▶ **WORK TO COMPLETE**
Would you please copy every line below that includes the string "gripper"?

▶ **MATERIAL PROVIDED**
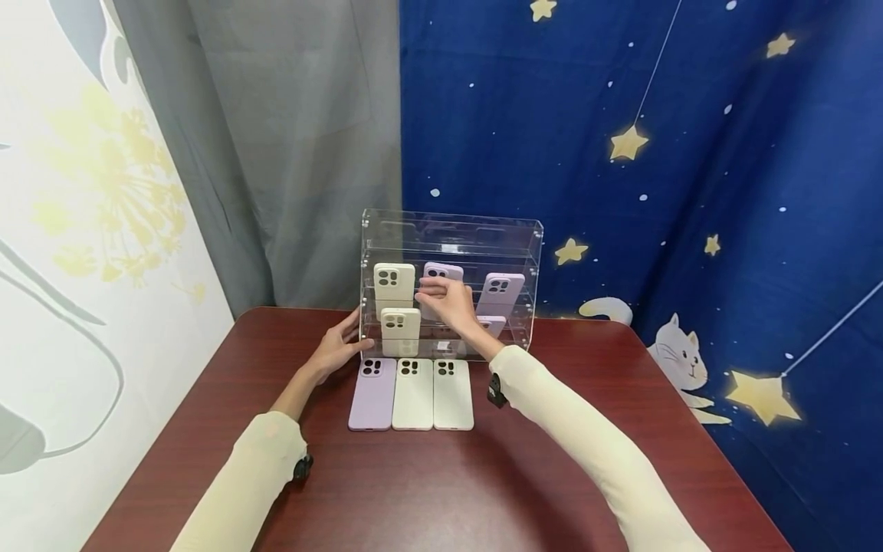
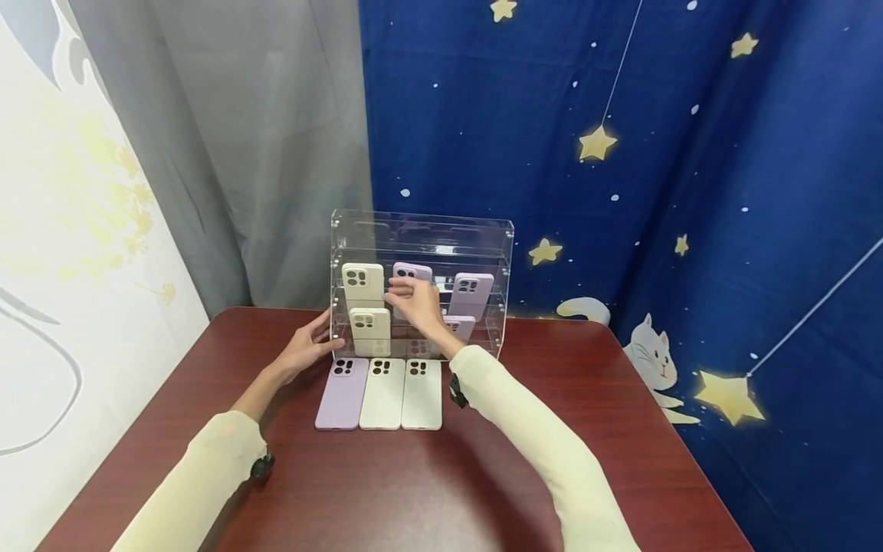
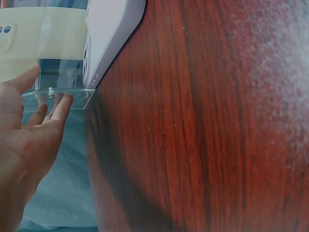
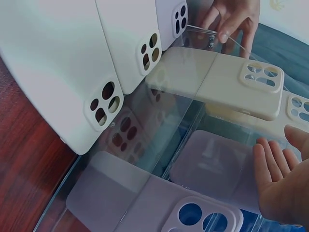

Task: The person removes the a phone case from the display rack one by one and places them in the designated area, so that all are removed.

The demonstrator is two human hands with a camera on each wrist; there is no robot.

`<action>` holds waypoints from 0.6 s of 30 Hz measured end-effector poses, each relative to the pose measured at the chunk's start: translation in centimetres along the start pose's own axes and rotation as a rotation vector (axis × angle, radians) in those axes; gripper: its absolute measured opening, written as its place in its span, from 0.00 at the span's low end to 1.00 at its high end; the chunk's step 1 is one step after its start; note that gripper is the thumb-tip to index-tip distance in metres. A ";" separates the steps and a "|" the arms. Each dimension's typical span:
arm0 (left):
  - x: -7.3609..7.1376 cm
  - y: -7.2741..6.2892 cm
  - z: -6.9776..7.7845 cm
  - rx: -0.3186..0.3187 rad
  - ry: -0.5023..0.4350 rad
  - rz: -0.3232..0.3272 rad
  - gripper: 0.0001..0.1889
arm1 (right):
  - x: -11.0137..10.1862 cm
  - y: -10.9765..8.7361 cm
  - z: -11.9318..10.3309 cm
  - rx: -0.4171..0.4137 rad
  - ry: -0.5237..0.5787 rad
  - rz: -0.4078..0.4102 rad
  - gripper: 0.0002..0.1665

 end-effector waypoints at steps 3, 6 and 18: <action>-0.1 0.2 -0.3 0.006 -0.004 0.002 0.47 | 0.3 0.3 0.0 0.009 0.001 0.003 0.22; -0.1 1.0 -2.0 0.012 -0.008 0.009 0.47 | 0.6 0.6 0.2 0.023 0.004 0.009 0.23; -0.2 1.7 -3.8 0.020 0.027 0.047 0.47 | 1.8 1.5 -0.5 -0.007 -0.075 0.022 0.19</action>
Point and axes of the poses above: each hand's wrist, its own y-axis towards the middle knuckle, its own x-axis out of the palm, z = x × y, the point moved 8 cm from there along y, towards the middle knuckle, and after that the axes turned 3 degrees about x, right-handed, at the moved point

▶ **ANSWER SECTION**
`<action>` holds waypoints from 0.6 s of 30 Hz measured end-effector poses, each relative to the pose measured at the chunk's start: translation in centimetres along the start pose's own axes and rotation as a rotation vector (axis × angle, radians) in those axes; gripper: its absolute measured opening, written as its place in its span, from 0.00 at the span's low end to 1.00 at its high end; the chunk's step 1 is one step after its start; note that gripper is the thumb-tip to index-tip distance in metres. A ";" separates the steps and a "|" the arms. Each dimension's typical span:
  - gripper: 0.0001..0.1889
  - gripper: 0.0002..0.1665

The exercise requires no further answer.